Hepatitis B virus (HBV) is the major causative agent of chronic liver complications including cirrhosis and hepatocellular carcinoma (HCC). Individuals infected with HBV show a wide spectrum of disease manifestations ranging from asymptomatic carriers to HCC. TLR3 is part of the innate immune system that recognizes double-stranded RNA (dsRNA) and provides early immune response to exogenous antigens.
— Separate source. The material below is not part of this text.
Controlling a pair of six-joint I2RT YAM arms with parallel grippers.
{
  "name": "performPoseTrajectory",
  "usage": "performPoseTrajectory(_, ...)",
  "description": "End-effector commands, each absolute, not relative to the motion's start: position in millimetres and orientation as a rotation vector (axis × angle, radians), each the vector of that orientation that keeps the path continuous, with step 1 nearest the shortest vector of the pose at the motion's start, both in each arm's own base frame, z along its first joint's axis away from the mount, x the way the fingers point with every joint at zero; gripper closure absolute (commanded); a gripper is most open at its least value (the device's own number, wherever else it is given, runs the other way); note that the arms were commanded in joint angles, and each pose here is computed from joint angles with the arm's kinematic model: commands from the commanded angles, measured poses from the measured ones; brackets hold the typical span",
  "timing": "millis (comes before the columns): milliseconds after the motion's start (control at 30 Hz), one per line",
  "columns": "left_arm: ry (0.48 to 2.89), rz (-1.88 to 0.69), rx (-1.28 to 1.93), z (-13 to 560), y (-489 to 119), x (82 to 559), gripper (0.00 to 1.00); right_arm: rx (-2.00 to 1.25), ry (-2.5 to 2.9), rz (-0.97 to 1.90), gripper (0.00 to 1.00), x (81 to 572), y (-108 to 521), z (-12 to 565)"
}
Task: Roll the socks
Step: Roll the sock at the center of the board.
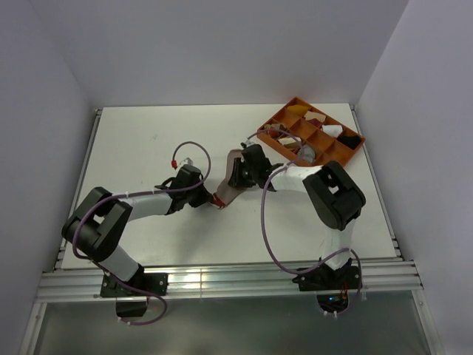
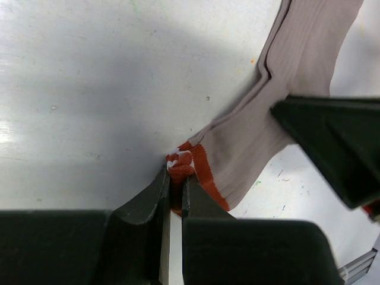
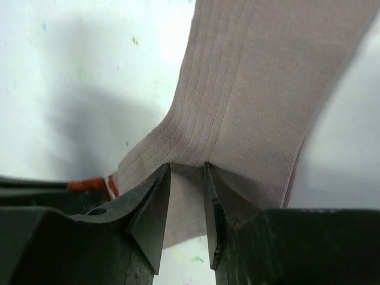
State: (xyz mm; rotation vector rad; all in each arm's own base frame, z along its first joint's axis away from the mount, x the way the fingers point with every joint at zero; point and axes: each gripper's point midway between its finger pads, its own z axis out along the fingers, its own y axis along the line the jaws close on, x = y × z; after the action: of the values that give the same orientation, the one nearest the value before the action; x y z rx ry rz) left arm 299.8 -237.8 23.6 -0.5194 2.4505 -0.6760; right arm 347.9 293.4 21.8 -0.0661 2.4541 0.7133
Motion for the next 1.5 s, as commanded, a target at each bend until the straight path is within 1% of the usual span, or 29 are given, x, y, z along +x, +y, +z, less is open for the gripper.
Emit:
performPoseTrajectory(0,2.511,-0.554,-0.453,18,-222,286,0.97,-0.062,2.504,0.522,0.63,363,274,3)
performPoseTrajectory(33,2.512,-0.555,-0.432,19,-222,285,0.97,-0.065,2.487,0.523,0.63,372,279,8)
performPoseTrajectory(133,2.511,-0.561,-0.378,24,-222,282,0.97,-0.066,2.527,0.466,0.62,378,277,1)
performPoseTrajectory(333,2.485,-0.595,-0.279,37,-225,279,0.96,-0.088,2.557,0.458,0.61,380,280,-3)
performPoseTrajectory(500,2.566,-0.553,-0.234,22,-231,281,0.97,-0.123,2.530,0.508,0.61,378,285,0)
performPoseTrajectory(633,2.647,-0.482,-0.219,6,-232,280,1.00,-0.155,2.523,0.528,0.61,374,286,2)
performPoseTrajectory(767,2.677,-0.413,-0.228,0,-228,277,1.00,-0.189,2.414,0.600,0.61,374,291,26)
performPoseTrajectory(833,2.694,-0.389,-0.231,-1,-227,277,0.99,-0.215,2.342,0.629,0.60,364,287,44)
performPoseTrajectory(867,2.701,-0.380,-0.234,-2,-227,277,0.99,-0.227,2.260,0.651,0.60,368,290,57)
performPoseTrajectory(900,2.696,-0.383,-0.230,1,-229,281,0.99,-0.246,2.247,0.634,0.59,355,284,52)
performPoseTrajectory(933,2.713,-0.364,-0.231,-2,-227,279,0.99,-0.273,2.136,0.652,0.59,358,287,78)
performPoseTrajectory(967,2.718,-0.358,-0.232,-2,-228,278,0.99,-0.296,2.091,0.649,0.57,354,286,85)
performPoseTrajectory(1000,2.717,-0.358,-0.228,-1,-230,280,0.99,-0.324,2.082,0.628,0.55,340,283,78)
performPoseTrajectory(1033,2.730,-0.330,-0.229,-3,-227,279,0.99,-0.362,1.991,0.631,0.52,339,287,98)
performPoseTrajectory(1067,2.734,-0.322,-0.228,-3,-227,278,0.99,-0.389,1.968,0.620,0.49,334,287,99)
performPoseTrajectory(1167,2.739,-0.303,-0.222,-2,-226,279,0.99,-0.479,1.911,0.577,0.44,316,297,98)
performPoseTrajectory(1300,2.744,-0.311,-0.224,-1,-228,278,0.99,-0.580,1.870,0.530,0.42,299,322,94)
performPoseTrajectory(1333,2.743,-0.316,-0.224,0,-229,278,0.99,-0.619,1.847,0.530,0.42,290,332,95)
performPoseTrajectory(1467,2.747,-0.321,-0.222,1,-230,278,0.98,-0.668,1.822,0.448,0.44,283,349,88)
The genetic polymorphisms such as single nucleotide polymorphisms (SNPs) in the TLR3 could be considered as factors for the susceptibility to viral pathogens including HBV. Due to lack of knowledge on the role of TLR3 polymorphisms in HBV infection, this study investigated the distribution of nine SNPs in the TLR3 gene and its association with Saudi Arabian patients infected with HBV. A total of 707 patients and 600 uninfected controls were examined for different parameters including the nine SNPs (rs5743311, rs5743312, rs1879026, rs5743313, rs5743314, rs5743315, rs111611328, rs78726532 and a newly identified SNP located at position 184322913 of chr4). The association analysis confirmed that only one SNP, rs1879026 (G/T), showed a significant difference (P = 0.0480; OR = 0.809, 95% CI = 0.655-0.999) in the distribution between HBV carriers and uninfected controls. While, the rest of the SNPs showed no significant association with regards to HBV infection or in the progression to cirrhosis of the liver and HCC. Furthermore, haplotype analysis revealed that one haplotype GCGA (rs1879026, rs5743313, rs5743314, and rs5743315, respectively), was associated significantly with HBV infection in this population. These findings indicate that genetic variations in the TLR3 gene could affect the outcome of HBV infection among Saudis.